RFR: 8338023: Support two vector selectFrom API

Fri Aug 16 23:38:45 UTC 2024

(Better late than never, although I wish I’d been more explicit
about this on panama-dev.)

I think we should be moving away from throwing exceptions on all
reorder/shuffle/permute vector ops, and moving toward wrapping.
These ops all operate on vectors (small arrays) of vector lane
indexes (small array indexes in a fixed domain, always a power
of two).  The throwing behavior checks an input for bad indexes
and throws a (scalar) exception if there are any at all.  The
wrapping behavior reduces bad indexes to good ones by an unsigned
modulo operation (which is at worst a mask for powers of two).

If I’m right, then new API points should start out with wrap
semantics, not throw semantics.  And old API points should be
migrated ASAP.

There’s no loss of functionality in such a move.  Instead the
defaults are moved around.  Before, throwing was the default
and wrapping was an explicit operation.  After, wrapping would
be the default and throwing would be explicit.  Both wrapping
and throwing checks are available through explicit calls to
VectorShuffle methods checkIndexes and wrapIndexes.
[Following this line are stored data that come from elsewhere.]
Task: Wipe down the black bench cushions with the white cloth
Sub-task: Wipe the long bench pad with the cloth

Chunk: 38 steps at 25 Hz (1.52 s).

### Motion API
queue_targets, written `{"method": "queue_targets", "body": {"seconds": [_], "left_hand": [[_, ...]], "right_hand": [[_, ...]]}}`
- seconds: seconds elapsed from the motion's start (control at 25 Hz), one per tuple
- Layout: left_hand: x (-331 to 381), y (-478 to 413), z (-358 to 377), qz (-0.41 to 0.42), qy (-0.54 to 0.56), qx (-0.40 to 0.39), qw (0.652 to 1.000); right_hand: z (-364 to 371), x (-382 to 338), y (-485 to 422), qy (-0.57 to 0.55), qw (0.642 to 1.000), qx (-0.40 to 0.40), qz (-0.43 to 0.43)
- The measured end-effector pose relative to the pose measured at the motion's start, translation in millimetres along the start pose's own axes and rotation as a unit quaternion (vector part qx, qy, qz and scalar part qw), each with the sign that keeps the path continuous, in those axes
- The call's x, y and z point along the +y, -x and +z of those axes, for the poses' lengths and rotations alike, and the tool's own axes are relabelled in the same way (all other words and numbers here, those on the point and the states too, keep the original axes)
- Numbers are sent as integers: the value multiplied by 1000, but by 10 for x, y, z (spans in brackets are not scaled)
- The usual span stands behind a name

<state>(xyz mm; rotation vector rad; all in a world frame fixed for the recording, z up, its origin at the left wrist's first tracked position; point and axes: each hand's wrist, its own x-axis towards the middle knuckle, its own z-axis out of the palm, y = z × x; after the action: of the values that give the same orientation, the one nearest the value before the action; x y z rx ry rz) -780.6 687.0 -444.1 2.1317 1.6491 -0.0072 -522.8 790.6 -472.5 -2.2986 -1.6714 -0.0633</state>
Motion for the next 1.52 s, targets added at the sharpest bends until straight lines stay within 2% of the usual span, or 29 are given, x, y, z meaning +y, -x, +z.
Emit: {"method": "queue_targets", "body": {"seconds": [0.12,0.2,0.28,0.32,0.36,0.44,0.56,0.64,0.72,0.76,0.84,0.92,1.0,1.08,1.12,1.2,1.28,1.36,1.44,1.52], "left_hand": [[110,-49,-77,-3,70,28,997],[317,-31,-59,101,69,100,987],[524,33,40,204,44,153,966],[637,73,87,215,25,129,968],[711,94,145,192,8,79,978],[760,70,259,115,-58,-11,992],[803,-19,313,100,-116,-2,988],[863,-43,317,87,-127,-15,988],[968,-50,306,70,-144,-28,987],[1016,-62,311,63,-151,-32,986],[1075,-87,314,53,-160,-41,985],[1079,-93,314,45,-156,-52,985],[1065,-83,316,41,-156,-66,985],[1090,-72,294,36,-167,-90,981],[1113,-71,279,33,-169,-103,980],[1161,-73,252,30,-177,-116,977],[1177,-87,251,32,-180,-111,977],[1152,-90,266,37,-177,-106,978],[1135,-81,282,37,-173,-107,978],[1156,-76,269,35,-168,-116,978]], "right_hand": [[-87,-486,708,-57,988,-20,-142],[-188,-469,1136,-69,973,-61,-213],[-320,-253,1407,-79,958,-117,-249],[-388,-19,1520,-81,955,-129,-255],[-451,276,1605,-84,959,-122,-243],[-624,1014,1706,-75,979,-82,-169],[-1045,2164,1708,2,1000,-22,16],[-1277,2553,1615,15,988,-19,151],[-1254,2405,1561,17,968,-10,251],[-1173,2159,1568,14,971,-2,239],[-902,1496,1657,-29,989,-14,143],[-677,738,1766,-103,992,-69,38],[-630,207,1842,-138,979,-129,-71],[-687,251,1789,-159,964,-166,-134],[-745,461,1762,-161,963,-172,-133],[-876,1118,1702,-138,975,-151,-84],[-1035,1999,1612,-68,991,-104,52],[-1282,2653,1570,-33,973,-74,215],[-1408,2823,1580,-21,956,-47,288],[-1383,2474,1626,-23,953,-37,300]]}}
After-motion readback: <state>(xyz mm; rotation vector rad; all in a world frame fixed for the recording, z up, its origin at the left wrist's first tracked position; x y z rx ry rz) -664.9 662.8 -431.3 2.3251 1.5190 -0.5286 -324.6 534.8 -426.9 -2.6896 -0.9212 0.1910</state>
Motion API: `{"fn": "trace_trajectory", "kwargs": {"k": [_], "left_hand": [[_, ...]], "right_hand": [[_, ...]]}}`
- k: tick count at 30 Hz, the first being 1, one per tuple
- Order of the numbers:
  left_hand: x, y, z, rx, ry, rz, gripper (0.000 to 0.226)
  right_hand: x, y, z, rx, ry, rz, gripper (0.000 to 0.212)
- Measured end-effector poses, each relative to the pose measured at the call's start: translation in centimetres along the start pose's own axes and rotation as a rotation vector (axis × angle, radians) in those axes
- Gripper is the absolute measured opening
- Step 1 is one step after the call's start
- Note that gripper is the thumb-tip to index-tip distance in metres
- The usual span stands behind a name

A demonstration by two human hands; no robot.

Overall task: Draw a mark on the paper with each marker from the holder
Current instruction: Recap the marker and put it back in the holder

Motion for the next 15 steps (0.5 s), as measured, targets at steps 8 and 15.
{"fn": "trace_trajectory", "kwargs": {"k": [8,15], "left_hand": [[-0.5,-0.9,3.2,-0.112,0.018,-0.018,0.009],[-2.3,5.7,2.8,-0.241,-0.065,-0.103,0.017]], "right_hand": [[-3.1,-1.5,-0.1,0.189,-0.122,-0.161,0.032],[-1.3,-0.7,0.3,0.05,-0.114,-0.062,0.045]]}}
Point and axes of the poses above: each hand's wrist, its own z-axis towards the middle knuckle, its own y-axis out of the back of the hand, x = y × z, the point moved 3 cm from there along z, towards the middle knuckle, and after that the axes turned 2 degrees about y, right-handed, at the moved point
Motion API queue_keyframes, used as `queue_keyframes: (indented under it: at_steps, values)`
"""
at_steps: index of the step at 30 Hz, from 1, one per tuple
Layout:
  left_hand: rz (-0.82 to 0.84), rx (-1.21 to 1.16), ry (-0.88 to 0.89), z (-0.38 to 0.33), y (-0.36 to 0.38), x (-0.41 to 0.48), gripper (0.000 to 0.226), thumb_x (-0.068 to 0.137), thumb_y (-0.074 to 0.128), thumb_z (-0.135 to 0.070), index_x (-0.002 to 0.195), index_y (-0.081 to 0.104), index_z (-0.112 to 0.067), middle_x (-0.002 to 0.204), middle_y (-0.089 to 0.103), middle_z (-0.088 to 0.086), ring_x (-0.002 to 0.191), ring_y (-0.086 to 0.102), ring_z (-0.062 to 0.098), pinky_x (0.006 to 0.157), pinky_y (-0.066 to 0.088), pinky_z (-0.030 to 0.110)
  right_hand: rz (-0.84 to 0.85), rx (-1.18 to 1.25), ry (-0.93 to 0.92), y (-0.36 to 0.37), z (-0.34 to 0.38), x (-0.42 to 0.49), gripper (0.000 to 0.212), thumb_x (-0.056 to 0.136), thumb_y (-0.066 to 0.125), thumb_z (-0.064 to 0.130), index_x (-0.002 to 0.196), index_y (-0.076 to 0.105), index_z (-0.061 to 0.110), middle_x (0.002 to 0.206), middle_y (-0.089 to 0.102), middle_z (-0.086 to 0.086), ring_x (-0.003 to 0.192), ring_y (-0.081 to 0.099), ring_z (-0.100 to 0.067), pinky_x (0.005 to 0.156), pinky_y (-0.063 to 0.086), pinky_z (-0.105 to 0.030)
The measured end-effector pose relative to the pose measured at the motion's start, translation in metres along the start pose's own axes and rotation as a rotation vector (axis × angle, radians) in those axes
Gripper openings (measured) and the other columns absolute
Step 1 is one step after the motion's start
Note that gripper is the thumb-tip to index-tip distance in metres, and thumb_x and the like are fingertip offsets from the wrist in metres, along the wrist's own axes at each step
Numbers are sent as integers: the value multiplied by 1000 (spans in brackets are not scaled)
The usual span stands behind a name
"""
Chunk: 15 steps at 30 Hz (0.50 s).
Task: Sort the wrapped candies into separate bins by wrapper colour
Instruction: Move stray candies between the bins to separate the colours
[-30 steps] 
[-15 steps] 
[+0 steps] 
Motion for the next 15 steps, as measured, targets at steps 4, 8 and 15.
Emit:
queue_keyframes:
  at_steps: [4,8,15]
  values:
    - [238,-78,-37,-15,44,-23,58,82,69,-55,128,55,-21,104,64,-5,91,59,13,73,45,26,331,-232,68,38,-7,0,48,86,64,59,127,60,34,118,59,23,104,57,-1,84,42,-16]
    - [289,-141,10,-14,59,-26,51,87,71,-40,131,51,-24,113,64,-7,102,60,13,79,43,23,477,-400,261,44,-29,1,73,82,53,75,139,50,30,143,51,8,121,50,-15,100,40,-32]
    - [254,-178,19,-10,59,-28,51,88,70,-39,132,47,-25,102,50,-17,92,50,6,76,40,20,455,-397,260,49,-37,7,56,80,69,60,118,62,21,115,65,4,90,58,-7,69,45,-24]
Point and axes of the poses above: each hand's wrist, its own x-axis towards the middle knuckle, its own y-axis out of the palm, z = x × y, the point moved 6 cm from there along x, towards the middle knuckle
OK, so why is wrapping better than throwing?  And first, why
did we start with throwing as the default?  Well, we chose
throwing as the default to make the vector operations
more Java-like.  Java scalar operations don’t try to reduce
bad array indexes into the array domain; they throw.  Since
a shuffle op is like an array reference, it makes sense to
emulate the checks built into Java array references.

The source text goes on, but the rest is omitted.